**Material for this exercise:**
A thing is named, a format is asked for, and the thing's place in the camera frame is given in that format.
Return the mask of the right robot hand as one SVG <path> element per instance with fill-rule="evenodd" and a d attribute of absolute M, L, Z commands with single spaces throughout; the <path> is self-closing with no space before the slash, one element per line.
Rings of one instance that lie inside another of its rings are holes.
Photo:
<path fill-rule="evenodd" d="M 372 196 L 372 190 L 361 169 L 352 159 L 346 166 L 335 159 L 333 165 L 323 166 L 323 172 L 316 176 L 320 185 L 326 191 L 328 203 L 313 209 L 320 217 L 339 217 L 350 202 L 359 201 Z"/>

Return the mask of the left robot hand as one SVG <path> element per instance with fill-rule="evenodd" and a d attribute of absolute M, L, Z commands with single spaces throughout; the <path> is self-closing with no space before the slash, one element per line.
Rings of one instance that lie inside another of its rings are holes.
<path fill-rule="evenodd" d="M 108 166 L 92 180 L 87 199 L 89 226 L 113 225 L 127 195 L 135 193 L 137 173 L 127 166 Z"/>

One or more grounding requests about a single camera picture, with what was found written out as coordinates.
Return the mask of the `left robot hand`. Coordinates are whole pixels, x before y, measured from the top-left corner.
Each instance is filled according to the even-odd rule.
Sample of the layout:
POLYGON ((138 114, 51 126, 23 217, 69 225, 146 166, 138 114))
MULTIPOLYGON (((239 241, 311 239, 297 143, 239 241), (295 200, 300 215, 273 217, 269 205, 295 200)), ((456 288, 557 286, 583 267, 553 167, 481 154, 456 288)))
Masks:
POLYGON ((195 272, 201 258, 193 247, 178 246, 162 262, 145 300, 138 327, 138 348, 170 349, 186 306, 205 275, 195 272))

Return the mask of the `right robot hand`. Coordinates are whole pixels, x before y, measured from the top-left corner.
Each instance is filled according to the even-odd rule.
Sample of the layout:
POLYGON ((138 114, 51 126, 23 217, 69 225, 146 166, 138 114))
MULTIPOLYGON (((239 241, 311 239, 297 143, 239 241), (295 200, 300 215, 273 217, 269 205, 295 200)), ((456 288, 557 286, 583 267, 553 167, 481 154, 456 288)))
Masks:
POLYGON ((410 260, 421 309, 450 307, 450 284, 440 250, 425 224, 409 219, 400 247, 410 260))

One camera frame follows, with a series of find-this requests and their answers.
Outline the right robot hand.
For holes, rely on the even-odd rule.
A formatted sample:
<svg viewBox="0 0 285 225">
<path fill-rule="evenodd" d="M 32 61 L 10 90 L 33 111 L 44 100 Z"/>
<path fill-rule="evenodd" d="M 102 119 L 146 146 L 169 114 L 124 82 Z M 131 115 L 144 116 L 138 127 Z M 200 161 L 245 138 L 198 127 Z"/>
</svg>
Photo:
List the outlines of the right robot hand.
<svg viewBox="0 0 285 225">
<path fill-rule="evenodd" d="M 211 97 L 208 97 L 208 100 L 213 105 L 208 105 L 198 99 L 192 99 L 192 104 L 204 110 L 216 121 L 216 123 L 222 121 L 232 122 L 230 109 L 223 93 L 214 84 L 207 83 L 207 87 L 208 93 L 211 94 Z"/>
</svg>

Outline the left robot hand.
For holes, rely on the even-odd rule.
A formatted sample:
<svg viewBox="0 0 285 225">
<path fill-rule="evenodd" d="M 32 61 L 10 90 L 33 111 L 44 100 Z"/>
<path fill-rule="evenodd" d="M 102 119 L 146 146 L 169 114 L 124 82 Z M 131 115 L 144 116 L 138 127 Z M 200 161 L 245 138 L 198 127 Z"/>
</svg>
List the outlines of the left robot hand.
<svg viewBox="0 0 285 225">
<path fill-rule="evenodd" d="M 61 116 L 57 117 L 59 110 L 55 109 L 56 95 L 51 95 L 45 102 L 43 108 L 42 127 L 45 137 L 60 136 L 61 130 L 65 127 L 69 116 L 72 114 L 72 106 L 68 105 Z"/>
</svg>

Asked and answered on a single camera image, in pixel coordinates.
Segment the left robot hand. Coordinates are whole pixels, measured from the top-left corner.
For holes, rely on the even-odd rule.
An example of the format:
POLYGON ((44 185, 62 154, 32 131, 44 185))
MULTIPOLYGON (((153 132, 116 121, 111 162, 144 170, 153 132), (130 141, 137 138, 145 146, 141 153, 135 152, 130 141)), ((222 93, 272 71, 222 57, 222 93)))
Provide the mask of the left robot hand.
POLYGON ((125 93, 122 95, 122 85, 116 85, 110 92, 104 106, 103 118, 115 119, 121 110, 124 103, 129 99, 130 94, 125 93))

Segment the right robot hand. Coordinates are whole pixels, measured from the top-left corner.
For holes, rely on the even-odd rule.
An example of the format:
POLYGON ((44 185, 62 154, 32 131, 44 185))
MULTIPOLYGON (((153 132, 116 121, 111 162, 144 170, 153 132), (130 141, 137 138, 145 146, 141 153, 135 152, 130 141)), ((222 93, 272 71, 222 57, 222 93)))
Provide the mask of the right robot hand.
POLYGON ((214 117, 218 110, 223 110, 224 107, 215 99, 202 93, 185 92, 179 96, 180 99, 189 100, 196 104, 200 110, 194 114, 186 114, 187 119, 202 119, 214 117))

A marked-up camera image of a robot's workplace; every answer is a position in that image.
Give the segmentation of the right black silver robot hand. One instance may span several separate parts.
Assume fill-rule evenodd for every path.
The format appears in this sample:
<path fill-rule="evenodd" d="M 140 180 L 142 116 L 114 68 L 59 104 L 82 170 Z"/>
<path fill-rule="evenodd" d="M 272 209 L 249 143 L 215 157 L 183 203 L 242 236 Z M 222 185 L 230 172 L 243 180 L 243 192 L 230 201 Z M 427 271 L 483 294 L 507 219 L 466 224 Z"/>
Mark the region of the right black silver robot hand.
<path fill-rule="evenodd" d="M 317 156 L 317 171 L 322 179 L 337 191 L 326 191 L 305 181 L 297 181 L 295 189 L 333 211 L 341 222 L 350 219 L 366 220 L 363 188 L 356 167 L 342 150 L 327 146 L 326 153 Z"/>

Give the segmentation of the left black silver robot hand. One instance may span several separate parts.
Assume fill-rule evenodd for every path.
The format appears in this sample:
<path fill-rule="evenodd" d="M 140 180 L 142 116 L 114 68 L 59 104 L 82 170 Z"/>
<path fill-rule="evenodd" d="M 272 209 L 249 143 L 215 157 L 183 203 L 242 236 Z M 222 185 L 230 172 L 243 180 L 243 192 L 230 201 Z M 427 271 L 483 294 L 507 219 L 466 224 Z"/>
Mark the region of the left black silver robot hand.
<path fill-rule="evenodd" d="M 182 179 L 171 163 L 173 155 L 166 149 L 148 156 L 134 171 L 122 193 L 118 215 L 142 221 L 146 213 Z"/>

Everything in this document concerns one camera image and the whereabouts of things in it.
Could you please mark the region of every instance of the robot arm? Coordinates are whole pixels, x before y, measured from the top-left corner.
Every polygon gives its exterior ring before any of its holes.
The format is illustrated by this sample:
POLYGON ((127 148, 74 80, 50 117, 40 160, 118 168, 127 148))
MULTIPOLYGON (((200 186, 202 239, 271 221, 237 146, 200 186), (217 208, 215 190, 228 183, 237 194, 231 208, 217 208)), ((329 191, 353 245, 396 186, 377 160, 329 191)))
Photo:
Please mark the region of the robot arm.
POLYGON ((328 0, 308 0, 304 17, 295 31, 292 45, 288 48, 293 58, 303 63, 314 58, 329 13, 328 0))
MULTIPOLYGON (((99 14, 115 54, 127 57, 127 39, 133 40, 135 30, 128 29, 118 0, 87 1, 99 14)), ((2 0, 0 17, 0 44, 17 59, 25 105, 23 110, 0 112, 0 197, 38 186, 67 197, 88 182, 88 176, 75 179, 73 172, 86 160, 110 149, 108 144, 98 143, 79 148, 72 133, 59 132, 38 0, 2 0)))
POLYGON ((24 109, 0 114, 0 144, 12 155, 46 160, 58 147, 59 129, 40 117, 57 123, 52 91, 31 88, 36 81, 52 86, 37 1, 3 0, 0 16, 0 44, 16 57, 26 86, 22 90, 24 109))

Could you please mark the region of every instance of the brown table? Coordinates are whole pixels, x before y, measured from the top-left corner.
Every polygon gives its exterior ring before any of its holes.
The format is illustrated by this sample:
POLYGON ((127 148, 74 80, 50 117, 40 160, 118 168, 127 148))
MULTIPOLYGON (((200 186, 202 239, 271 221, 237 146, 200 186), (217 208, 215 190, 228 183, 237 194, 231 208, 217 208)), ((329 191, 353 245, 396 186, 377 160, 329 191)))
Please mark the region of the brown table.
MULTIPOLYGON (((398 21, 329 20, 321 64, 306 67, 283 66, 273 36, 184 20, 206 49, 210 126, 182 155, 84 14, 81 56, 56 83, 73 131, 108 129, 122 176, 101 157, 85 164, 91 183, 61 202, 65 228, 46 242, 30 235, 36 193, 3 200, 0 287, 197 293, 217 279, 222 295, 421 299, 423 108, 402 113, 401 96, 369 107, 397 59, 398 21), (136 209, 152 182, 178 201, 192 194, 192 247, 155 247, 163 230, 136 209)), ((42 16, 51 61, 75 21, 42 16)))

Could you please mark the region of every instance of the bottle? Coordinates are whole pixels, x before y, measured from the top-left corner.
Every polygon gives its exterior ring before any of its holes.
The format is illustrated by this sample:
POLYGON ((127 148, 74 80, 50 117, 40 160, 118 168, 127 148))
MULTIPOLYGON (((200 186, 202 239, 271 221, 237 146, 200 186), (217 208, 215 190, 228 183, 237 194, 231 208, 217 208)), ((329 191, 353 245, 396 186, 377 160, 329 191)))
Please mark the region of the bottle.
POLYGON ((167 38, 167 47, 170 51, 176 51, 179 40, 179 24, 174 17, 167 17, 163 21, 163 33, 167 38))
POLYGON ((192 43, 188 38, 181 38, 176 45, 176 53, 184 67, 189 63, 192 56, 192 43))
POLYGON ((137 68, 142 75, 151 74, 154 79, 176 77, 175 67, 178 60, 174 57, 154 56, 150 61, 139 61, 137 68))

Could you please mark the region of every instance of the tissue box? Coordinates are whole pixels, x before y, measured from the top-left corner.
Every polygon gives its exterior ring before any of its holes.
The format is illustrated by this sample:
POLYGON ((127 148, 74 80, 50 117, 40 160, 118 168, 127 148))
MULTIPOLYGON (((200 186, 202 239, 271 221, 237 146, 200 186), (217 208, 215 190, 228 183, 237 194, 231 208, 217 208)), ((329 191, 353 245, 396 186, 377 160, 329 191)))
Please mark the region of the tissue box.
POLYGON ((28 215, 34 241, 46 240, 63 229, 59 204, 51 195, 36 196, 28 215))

**Task to complete:** For each line above that contains the word "before", give the line as it is written.

**Task result:**
Return the mask of the right robot hand as one SVG <path> element per instance with fill-rule="evenodd" and a d attribute of absolute M, L, Z commands with single spaces throughout; the <path> is self-closing with no space before the slash, one element per line.
Return the mask of the left robot hand as one SVG <path> element per instance with fill-rule="evenodd" and a d attribute of absolute M, L, Z commands with single spaces throughout; the <path> is self-closing with no space before the slash, one element per line.
Return the mask of the `left robot hand`. Coordinates are whole pixels, x before y, measured from the top-left corner.
Return the mask of the `right robot hand`. Coordinates are whole pixels, x before y, measured from the top-left corner.
Could you please mark the region of every instance of the robot arm? Coordinates are whole pixels, x before y, measured from the top-left corner.
Every polygon gives its exterior ring before any of its holes.
Could you please mark the region of every instance of the brown table? Coordinates are whole pixels, x before y, measured from the top-left corner.
Every polygon gives its exterior ring before any of its holes.
Could you please mark the region of every instance of the bottle? Coordinates are whole pixels, x before y, measured from the top-left corner.
Every polygon gives its exterior ring before any of its holes.
Could you please mark the region of every instance of the tissue box? Coordinates are whole pixels, x before y, measured from the top-left corner.
Every polygon gives its exterior ring before any of its holes.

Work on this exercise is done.